-- PROBLEM TO WORK ON --
Only one stretch of the data is wanted: the line containing "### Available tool", the line containing "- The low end", and every line between them, copied exactly.

_ _ _ _ _ _ _

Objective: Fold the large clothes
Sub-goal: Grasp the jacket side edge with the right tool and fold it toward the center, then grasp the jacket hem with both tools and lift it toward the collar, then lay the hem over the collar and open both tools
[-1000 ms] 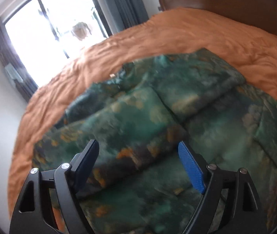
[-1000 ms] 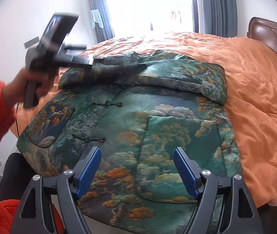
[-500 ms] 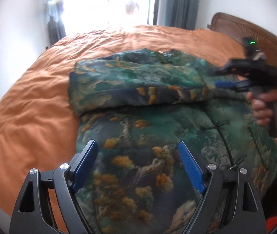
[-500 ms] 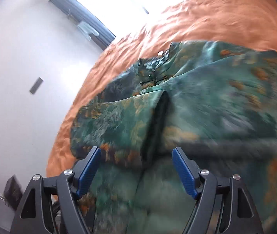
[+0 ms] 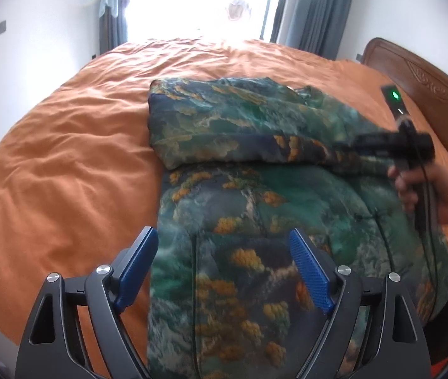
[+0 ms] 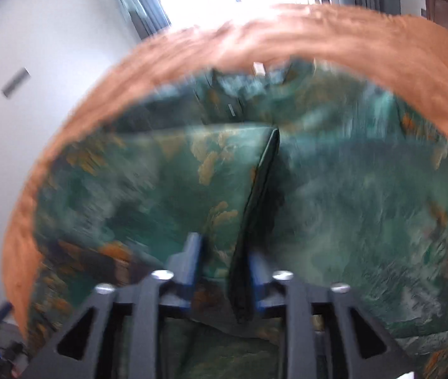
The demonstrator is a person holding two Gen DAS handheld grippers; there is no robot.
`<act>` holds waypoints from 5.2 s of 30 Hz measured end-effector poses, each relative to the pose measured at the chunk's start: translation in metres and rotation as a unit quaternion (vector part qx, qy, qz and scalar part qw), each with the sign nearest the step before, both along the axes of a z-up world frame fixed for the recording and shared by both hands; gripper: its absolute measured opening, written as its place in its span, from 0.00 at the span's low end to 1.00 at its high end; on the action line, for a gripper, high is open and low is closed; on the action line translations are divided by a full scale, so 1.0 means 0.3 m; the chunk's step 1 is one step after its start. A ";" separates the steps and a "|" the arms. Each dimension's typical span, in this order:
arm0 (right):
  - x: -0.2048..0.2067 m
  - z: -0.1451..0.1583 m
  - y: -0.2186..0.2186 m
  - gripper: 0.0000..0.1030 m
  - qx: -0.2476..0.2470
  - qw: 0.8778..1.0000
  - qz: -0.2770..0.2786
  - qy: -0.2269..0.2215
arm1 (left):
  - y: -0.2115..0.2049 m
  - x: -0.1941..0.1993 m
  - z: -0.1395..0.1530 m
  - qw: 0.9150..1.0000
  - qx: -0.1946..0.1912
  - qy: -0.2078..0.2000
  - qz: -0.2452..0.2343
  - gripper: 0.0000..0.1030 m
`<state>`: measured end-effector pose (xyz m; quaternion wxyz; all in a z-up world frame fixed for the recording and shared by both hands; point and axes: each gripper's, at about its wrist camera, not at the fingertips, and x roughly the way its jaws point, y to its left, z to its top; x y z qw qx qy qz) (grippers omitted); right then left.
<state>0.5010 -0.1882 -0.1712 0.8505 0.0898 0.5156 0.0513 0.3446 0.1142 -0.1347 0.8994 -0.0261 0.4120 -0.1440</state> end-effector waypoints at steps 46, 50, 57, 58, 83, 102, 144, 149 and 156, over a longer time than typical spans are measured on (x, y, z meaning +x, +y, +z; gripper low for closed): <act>-0.471 0.162 -0.103 0.73 -0.092 0.990 0.031 -0.107 | 0.101 -0.050 -0.047 0.999 0.024 0.038 0.021 0.91; -0.704 0.157 -0.217 0.73 -0.135 0.984 -0.001 -0.118 | 0.106 -0.153 -0.067 0.999 0.027 0.041 0.020 0.91; -0.959 0.176 -0.400 0.74 -0.148 0.980 -0.059 -0.115 | 0.137 -0.180 -0.089 0.998 -0.011 0.067 0.009 0.95; -0.981 0.173 -0.433 0.74 -0.134 0.983 -0.066 -0.110 | 0.142 -0.183 -0.106 0.997 -0.012 0.074 0.008 0.95; -1.085 0.102 -0.554 0.14 0.047 0.998 0.032 0.007 | 0.041 -0.256 -0.170 0.982 -0.029 0.181 -0.048 0.13; -1.176 0.455 -0.627 0.10 0.222 0.974 -0.004 -0.034 | 0.284 -0.363 0.250 0.961 -0.224 0.148 -0.061 0.12; -0.141 0.179 -0.735 0.88 0.080 0.995 -0.057 -0.030 | 0.270 0.641 0.066 0.951 -0.240 0.190 0.034 0.99; -0.060 0.151 -0.723 0.88 0.064 0.996 -0.057 -0.025 | 0.086 0.654 -0.142 0.971 -0.119 0.204 0.038 0.90; -0.066 0.197 -0.679 0.12 -0.005 0.995 -0.093 -0.047 | 0.012 0.616 0.021 0.989 -0.084 0.100 0.069 0.10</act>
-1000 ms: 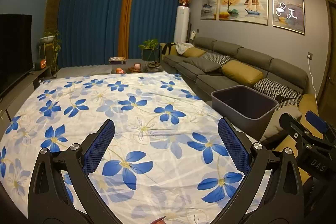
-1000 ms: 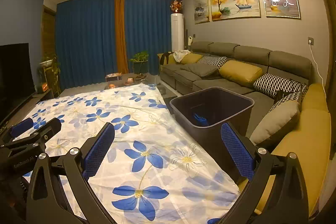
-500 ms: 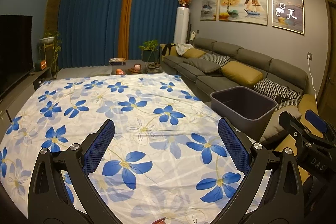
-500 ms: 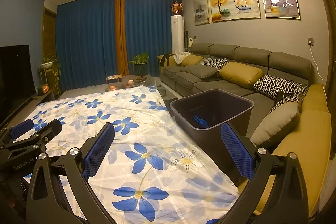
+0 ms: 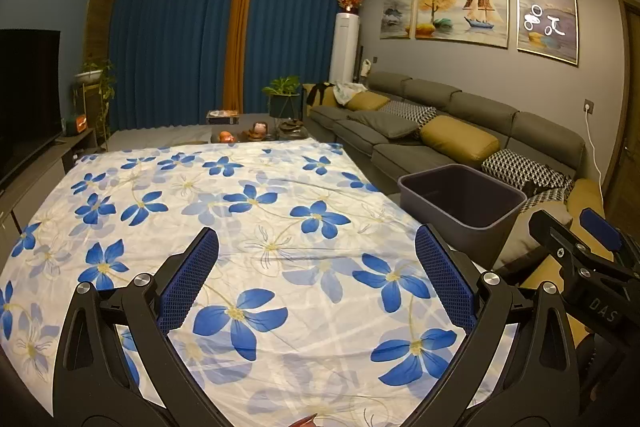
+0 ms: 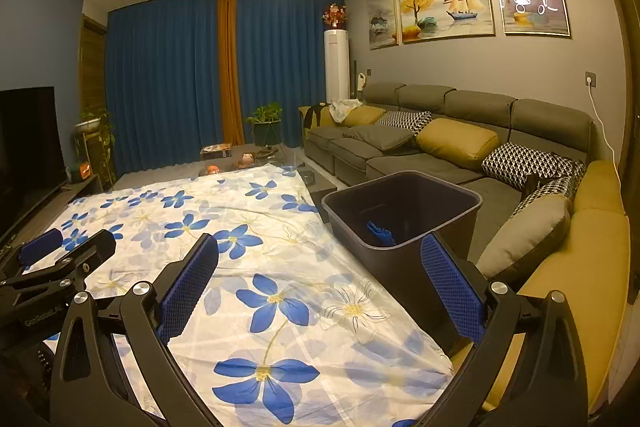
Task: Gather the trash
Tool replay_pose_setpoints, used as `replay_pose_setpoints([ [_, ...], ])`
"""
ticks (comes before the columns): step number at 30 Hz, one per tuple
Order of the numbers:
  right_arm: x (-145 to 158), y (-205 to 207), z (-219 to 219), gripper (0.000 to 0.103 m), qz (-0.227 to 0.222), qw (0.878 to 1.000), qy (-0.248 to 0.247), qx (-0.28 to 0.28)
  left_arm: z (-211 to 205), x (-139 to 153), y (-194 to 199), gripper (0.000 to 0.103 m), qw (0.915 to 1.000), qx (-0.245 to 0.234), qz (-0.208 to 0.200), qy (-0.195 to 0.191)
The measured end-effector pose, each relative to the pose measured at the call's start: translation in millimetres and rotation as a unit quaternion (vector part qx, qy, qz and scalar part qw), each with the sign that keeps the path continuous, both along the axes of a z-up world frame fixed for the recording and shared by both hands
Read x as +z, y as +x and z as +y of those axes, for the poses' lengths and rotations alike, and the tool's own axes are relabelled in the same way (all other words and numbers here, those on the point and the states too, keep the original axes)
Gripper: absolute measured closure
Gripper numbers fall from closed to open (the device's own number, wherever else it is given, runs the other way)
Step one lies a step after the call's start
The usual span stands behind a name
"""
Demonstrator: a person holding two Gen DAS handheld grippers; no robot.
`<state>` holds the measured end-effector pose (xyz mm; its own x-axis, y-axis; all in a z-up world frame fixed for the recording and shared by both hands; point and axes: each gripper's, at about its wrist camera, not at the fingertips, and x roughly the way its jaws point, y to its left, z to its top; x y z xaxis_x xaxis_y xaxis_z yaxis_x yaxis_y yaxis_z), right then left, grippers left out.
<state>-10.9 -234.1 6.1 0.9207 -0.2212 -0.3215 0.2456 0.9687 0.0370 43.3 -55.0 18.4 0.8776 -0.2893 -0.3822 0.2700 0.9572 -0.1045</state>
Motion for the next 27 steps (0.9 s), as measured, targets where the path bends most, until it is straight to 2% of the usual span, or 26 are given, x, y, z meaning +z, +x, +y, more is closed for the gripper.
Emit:
replay_pose_setpoints([
  [27, 0.7, -2.6, -3.8, 0.006, -0.001, 1.000, 0.004, -0.002, -3.5, 0.0, 0.1, 0.006, 1.0000, -0.002, 0.003, 0.001],
])
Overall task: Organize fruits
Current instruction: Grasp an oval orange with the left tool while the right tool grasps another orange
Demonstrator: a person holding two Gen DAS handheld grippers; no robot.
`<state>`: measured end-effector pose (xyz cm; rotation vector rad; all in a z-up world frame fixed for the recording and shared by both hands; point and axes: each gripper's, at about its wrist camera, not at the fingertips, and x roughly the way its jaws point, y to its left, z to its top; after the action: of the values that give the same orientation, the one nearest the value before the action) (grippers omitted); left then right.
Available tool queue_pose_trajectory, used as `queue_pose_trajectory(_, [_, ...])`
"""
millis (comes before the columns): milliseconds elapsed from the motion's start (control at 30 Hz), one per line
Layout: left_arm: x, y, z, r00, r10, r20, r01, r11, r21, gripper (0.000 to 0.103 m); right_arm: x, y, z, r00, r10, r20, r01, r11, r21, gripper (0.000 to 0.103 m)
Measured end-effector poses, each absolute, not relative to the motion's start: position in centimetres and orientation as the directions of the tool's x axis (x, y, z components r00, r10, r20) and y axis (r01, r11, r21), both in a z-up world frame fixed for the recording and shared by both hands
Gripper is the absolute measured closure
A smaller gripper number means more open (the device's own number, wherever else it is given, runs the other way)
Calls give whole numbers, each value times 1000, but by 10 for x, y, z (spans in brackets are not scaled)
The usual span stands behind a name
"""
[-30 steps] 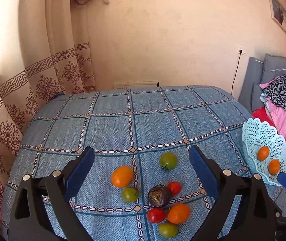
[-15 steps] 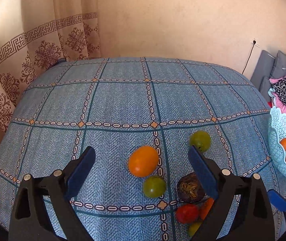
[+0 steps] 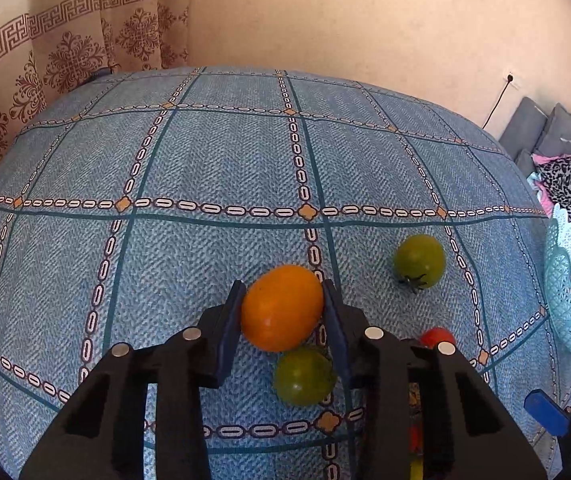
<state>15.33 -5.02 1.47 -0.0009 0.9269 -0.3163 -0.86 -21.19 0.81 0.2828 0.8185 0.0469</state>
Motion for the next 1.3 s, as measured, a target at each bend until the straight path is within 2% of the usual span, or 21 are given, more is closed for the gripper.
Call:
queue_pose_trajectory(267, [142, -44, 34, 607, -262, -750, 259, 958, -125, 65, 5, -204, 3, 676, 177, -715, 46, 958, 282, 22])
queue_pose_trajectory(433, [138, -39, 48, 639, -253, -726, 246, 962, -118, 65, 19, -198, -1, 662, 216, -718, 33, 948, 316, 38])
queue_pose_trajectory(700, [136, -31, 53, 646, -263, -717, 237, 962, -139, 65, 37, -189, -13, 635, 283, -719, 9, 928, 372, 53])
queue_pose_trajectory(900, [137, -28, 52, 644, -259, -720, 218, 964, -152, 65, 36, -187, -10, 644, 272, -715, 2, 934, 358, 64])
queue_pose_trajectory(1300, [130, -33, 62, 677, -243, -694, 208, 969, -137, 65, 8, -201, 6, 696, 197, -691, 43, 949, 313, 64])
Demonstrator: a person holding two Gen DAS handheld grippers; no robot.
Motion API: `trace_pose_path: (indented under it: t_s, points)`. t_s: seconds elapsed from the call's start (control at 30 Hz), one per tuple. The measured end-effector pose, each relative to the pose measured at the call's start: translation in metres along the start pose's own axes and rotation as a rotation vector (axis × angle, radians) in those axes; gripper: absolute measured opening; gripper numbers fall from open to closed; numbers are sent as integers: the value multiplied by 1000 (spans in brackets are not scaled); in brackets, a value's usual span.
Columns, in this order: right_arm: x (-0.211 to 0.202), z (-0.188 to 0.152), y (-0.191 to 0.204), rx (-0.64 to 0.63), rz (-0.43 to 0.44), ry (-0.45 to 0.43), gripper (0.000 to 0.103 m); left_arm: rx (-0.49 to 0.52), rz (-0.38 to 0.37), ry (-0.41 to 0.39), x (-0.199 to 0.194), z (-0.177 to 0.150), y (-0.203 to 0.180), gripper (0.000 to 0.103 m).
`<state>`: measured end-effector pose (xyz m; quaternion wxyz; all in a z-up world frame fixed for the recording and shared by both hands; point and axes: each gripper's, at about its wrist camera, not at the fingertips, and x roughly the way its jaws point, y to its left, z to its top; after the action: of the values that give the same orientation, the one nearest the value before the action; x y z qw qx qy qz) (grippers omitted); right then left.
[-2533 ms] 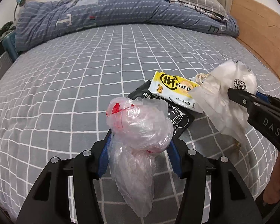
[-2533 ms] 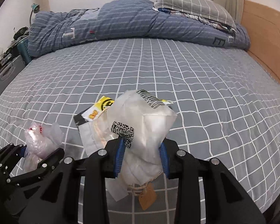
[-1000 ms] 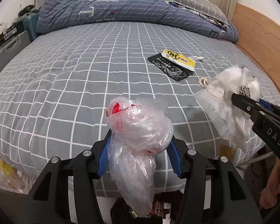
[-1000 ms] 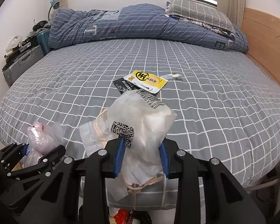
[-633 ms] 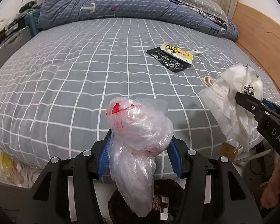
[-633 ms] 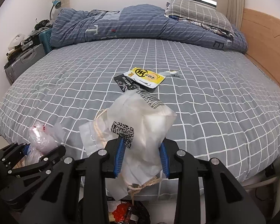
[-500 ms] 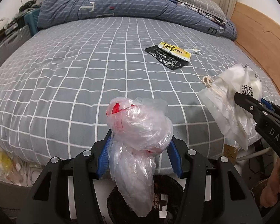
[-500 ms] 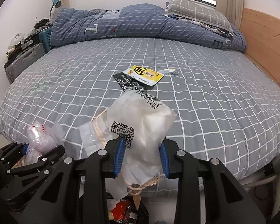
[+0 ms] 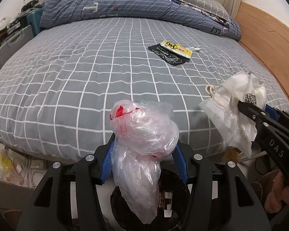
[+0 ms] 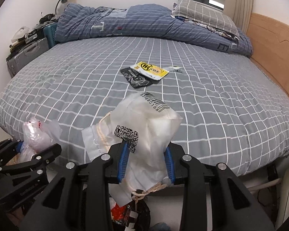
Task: Collect trash
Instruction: 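Lift the clear bag and white paper bag off the bed, then carry both bags down over the floor bin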
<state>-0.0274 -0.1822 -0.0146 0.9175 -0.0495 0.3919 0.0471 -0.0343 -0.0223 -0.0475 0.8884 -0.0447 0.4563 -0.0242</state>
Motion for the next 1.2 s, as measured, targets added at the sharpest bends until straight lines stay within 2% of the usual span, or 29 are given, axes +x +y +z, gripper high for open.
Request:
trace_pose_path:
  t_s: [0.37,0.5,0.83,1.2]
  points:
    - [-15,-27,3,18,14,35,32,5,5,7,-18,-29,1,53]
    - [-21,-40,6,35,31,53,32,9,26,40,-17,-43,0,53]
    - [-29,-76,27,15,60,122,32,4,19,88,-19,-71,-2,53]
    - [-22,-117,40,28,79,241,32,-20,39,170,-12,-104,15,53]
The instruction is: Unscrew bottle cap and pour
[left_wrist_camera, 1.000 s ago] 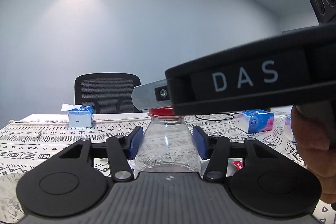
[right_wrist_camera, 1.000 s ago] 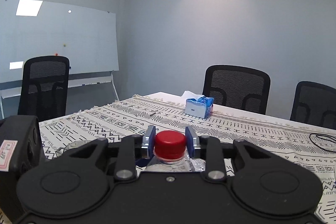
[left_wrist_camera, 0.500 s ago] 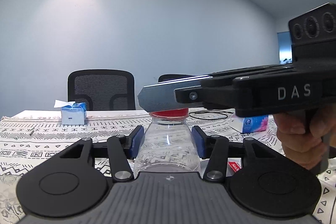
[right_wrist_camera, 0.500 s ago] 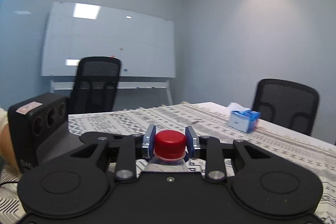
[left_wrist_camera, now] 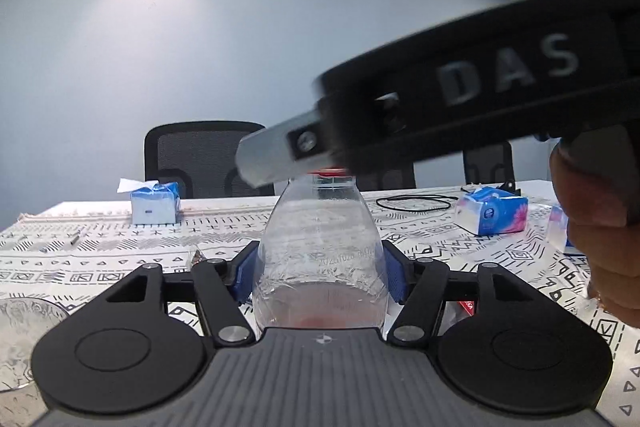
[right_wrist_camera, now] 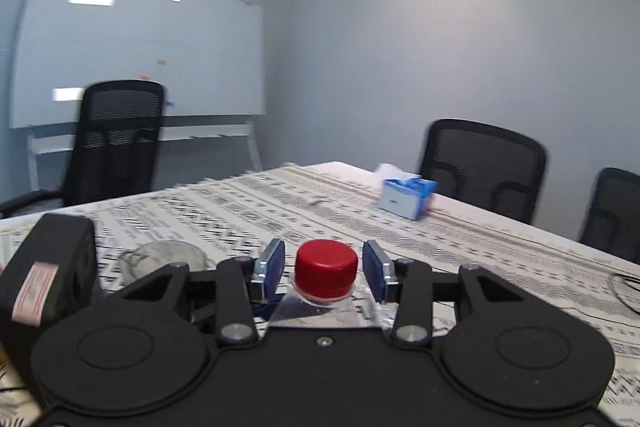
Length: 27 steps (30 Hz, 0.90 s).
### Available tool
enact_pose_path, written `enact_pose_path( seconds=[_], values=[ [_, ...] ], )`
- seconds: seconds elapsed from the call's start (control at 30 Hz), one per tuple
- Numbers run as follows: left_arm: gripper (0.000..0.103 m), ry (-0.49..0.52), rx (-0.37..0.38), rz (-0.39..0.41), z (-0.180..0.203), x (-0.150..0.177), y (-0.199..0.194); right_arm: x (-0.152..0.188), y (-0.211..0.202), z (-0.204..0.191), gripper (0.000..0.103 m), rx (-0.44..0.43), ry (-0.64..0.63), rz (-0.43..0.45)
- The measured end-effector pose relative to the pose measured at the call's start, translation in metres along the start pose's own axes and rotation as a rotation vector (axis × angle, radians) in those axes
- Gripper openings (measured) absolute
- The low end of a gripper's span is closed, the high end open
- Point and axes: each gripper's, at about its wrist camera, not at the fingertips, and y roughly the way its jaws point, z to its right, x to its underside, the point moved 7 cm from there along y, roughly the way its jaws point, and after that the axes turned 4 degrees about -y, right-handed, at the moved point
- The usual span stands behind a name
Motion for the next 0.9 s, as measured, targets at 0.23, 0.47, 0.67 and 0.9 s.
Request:
enact_pose_path(
  seconds=[0.23,0.47,0.67,0.9],
  values=[
    [0.057,-0.004,-0.007,0.01,0.0,0.0,-0.003,-0.004,0.008,-0.001,0.047,0.093,0.011,-0.01],
    [0.057,-0.001,-0.011,0.007,-0.001,-0.003,0.003,0.001,0.02,-0.003,0.035,0.142,0.063,-0.012],
    [0.057,-0.007,0.0,-0.003,-0.003,-0.003,0.004,0.007,0.02,0.005,0.033,0.114,0.123,0.054],
    [0.056,-0.012,0.021,-0.012,-0.004,-0.003,0.005,0.012,0.017,0.02,0.033,-0.09,0.083,0.128]
  ],
)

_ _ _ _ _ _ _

-- ANSWER TO THIS EXERCISE --
### Available tool
enact_pose_path, written `enact_pose_path( seconds=[_], values=[ [_, ...] ], )`
- seconds: seconds elapsed from the call's start (control at 30 Hz), one per tuple
- Numbers run as follows: left_arm: gripper (0.000..0.103 m), ry (-0.49..0.52), rx (-0.37..0.38), rz (-0.39..0.41), z (-0.180..0.203), x (-0.150..0.177), y (-0.199..0.194); right_arm: x (-0.152..0.188), y (-0.211..0.202), z (-0.204..0.191), gripper (0.000..0.103 m), rx (-0.44..0.43), ry (-0.64..0.63), rz (-0.43..0.45)
- The measured end-effector pose relative to the pose measured at the call's start, translation in metres along the start pose's own axes and rotation as a rotation vector (axis × angle, radians) in those axes
- Gripper openings (measured) absolute
- The low end of a gripper's span is closed, the high end open

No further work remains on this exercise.